Work required: Only the lines of the data below from the one with "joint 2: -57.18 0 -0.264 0" through the one with "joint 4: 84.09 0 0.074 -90" are wanted. Repeat them exactly.

Data block:
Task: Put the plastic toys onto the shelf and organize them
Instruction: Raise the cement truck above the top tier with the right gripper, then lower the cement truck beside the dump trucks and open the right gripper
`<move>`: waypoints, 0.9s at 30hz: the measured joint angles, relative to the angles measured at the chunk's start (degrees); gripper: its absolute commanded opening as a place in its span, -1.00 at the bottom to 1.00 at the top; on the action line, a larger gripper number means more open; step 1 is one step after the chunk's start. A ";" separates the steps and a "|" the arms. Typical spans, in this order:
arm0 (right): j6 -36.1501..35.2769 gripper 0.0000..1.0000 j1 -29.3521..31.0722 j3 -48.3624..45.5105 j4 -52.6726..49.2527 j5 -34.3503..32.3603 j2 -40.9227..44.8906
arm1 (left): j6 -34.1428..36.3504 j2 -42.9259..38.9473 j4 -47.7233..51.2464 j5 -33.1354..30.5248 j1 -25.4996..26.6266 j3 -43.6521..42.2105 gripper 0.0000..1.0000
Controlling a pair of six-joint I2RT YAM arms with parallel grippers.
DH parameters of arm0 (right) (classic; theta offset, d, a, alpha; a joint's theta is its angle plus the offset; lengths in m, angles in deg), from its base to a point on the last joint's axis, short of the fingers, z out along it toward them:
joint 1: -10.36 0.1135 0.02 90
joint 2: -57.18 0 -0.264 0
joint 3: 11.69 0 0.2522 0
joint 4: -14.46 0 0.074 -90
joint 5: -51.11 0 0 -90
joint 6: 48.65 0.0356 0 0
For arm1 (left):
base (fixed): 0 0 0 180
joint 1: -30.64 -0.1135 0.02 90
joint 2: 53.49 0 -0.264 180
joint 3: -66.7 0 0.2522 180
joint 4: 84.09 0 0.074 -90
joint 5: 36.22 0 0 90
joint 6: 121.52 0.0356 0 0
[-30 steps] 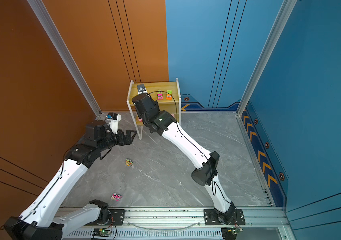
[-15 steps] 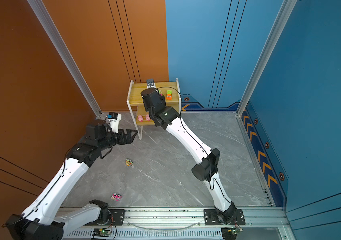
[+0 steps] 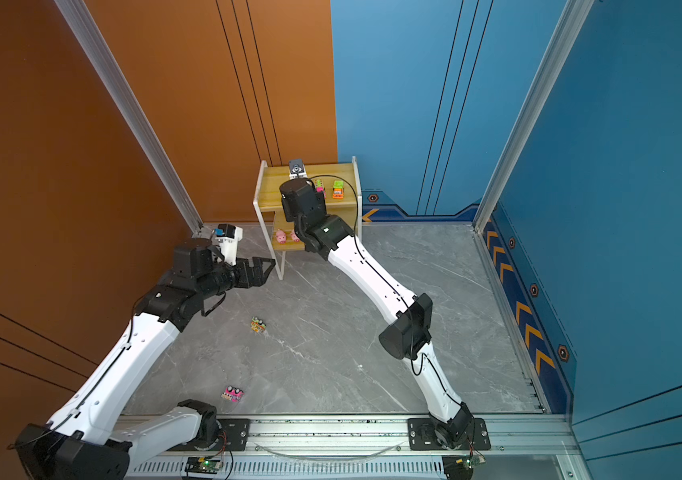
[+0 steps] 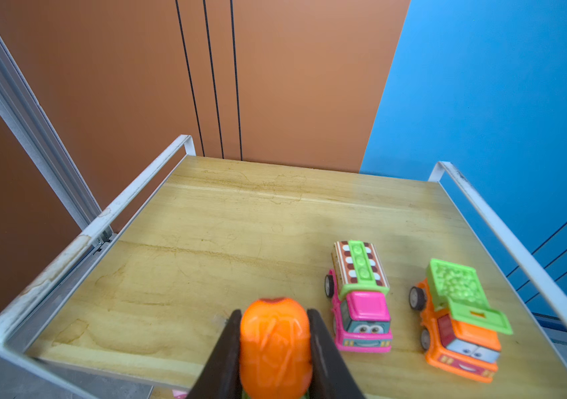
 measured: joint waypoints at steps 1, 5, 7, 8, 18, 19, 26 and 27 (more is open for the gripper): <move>0.00 -0.56 -0.09 0.00 0.33 0.02 -0.17 | -0.15 0.00 -0.02 0.07 -0.09 0.00 0.89; -0.17 -0.52 -0.37 0.00 1.36 0.20 -0.63 | -0.20 0.02 -0.11 0.24 -0.28 0.00 0.89; -0.35 -0.49 -0.55 0.00 1.60 0.22 -0.66 | -0.37 0.02 -0.20 0.31 -0.35 0.00 0.89; -0.39 -0.48 -0.63 0.00 1.88 0.24 -0.68 | -0.48 0.02 -0.20 0.39 -0.44 -0.02 0.89; -0.59 -0.37 -1.07 0.00 3.08 0.70 -2.03 | -1.20 0.20 -0.24 1.33 -1.18 -0.02 0.88; -0.57 -0.35 -1.14 0.02 3.43 0.92 -2.19 | -1.25 0.20 -0.24 1.36 -1.31 -0.02 0.88; -0.96 -0.09 -1.20 0.83 5.09 1.75 -3.13 | -1.49 0.26 -0.26 1.62 -1.79 -0.02 0.88; -1.03 -0.04 -1.22 0.85 5.40 1.79 -3.21 | -1.49 0.26 -0.26 1.75 -1.86 -0.02 0.88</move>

Exercise response:
joint 2: -57.18 0 -0.264 0
joint 3: 11.69 0 0.2522 0
joint 4: -14.46 0 0.074 -90
joint 5: -51.11 0 0 -90
joint 6: 48.65 0.0356 0 0
For arm1 (left):
base (fixed): 0 0 0 180
joint 1: -30.64 -0.1135 0.02 90
joint 2: 53.49 0 -0.264 180
joint 3: -66.7 0 0.2522 180
joint 4: 84.09 0 0.074 -90

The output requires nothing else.